Die Einwohner von Thousand Oaks in Kalifornien können aufatmen: Eine weiße Giftschlange ist nach mehrtägiger Jagd eingefangen worden. Wie der Zoo von San Diego am Freitag (Ortszeit) mitteilte, hat die Monokelkobra dort einen neuen Platz gefunden. Zuvor hatte die Giftschlange einige Stunden im Zoo von Los Angeles in Quarantäne verbracht. Das Tier sei recht "nervös" gewesen, teilte der Reptilien-Fachmann Ian Recchio nach Angaben der "Los Angeles Times" mit.

Die Schlange war am Montag in der Nachbarschaft von Thousand Oaks gesichtet worden. Sie hatte einen Hund angegriffen. Über den Eigentümer der Kobra ist nichts bekannt. Die Tierschutzbehörde hatte die Anwohner gewarnt, von der giftigen Schlange Abstand zu halten. Mitarbeiter gingen in Straßen und Gärten auf Jagd.

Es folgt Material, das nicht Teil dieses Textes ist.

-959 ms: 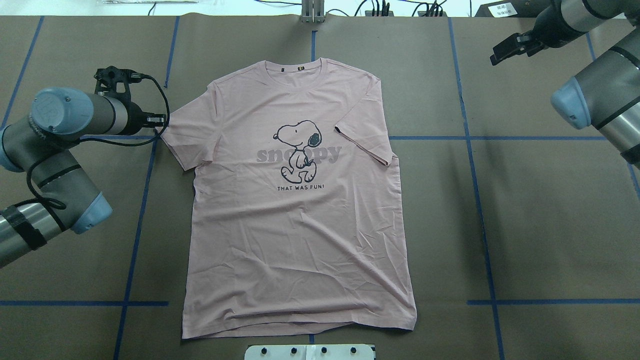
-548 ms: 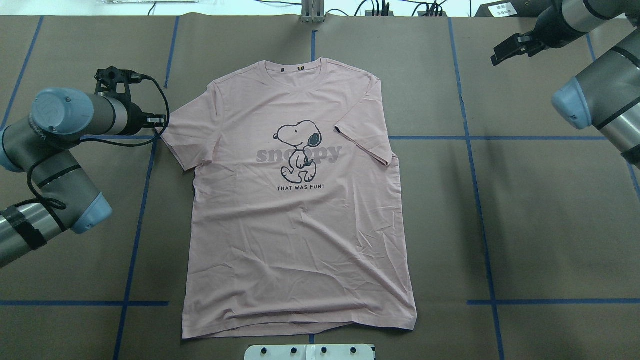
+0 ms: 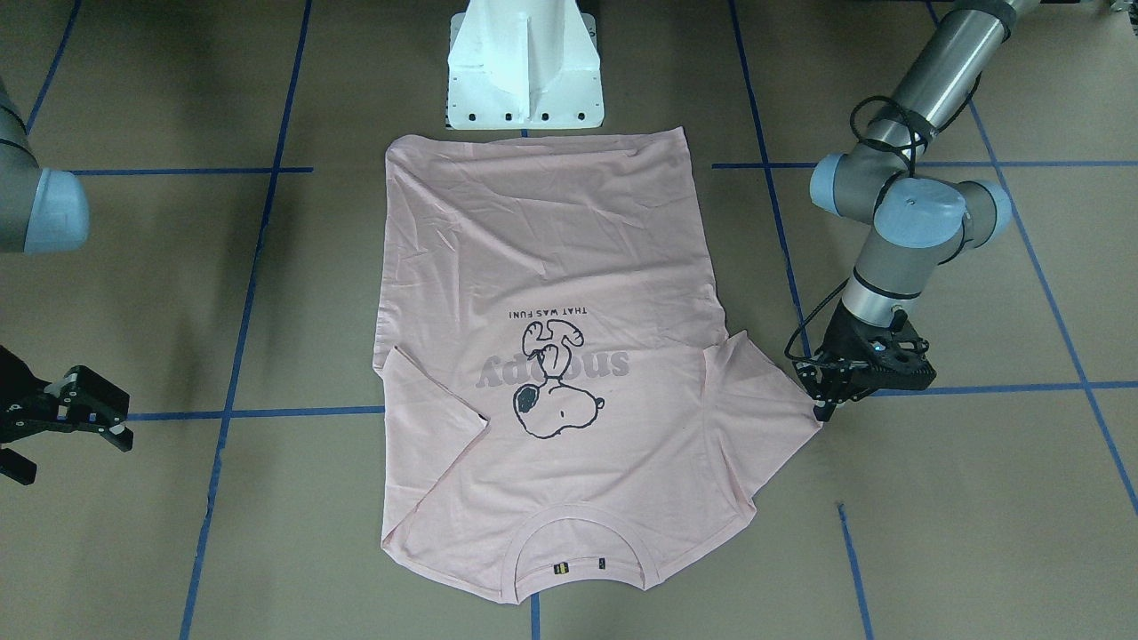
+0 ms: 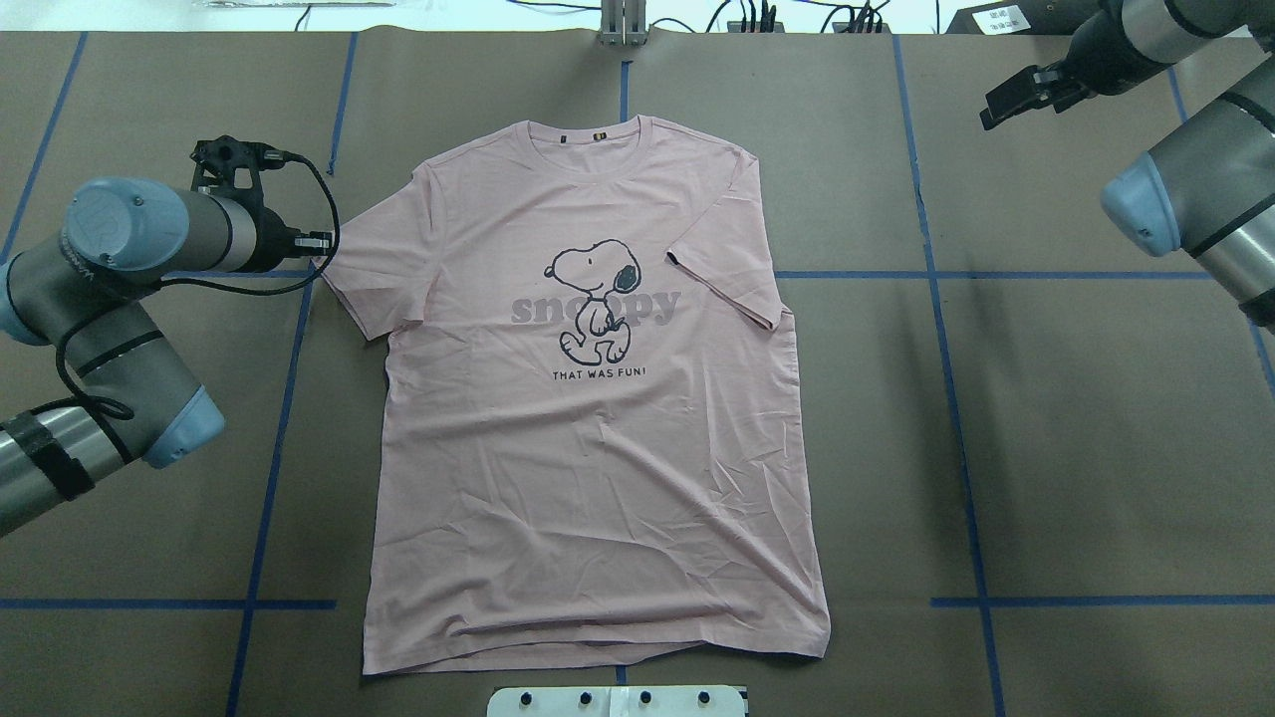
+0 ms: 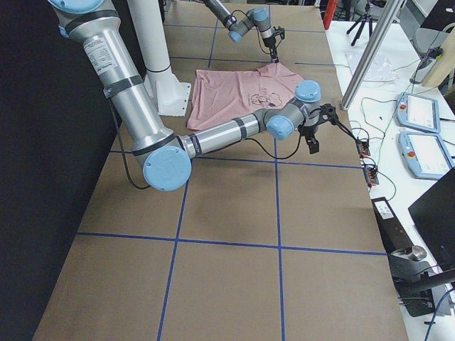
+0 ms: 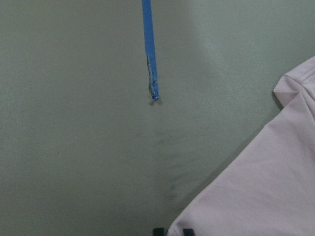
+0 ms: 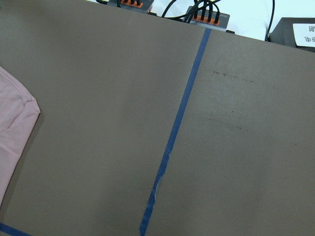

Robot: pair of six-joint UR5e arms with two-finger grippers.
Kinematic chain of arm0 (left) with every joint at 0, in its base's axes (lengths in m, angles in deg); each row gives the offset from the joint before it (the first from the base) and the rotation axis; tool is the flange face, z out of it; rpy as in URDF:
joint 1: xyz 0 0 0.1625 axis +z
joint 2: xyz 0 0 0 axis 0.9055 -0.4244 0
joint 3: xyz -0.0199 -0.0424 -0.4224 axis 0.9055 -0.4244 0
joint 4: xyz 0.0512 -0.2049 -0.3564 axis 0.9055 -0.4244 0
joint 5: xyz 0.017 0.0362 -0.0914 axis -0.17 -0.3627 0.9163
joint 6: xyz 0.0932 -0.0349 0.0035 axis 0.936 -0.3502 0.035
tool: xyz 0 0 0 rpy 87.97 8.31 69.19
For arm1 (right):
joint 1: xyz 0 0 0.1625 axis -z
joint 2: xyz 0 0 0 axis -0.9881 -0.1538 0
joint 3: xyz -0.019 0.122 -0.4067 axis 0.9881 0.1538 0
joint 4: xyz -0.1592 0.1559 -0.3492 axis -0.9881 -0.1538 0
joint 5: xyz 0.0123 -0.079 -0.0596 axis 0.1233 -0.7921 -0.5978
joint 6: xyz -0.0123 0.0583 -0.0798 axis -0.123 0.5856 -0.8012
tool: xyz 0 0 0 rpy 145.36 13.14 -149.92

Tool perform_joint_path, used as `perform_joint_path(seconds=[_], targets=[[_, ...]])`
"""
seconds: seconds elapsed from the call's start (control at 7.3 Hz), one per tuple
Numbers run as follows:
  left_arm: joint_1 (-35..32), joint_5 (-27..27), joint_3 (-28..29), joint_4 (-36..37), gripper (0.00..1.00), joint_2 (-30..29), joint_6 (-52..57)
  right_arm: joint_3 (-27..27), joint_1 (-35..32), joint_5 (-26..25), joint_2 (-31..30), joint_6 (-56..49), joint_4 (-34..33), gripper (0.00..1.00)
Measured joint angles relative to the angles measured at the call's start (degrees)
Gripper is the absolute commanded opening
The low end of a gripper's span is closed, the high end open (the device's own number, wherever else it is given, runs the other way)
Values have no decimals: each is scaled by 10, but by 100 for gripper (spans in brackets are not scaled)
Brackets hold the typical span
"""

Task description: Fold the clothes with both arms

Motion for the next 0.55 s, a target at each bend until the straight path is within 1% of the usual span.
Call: perform_joint_path(seconds=[0.14, 0.41, 0.55], targets=[[0, 0, -7, 1, 0, 2, 12, 0, -1, 1, 0, 0, 0, 100], [-2, 0, -46, 12, 0, 10, 32, -1, -1, 2, -1, 0, 0, 100], [-2, 0, -69, 32, 0, 14, 34, -1, -2, 2, -1, 0, 0, 100]])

Ein Autofahrer sichtete das Tier am Donnerstag, die Kobra wurde wenig später in einem Vorgarten gefangen.

Während der Suche machte die Schlange Schlagzeilen. Auf Twitter wurde ein Account mit dem Namen "AlbinoMonocledCobra" eingerichtet. "Es ist vorbei", hieß es dort in einem Tweet nach der Gefangennahme. Am Freitag war bei dem Kurznachrichtendienst zu lesen: "Hier geht das Gerücht umher, dass ich vielleicht in den Zoo von San Diego komme. Wollte immer schon in der Nähe vom Strand leben!".

Monokelkobras werden oft in Gefangenschaft gehalten, obwohl ihr Biss tödlich sein kann. Zu den Folgen des Giftes zählen Lähmungen, Erbrechen und Schmerzen, ein Schock oder Atemprobleme können binnen Stunden zum Tod führen. Die Schlangenart ist in Südostasien weit verbreitet.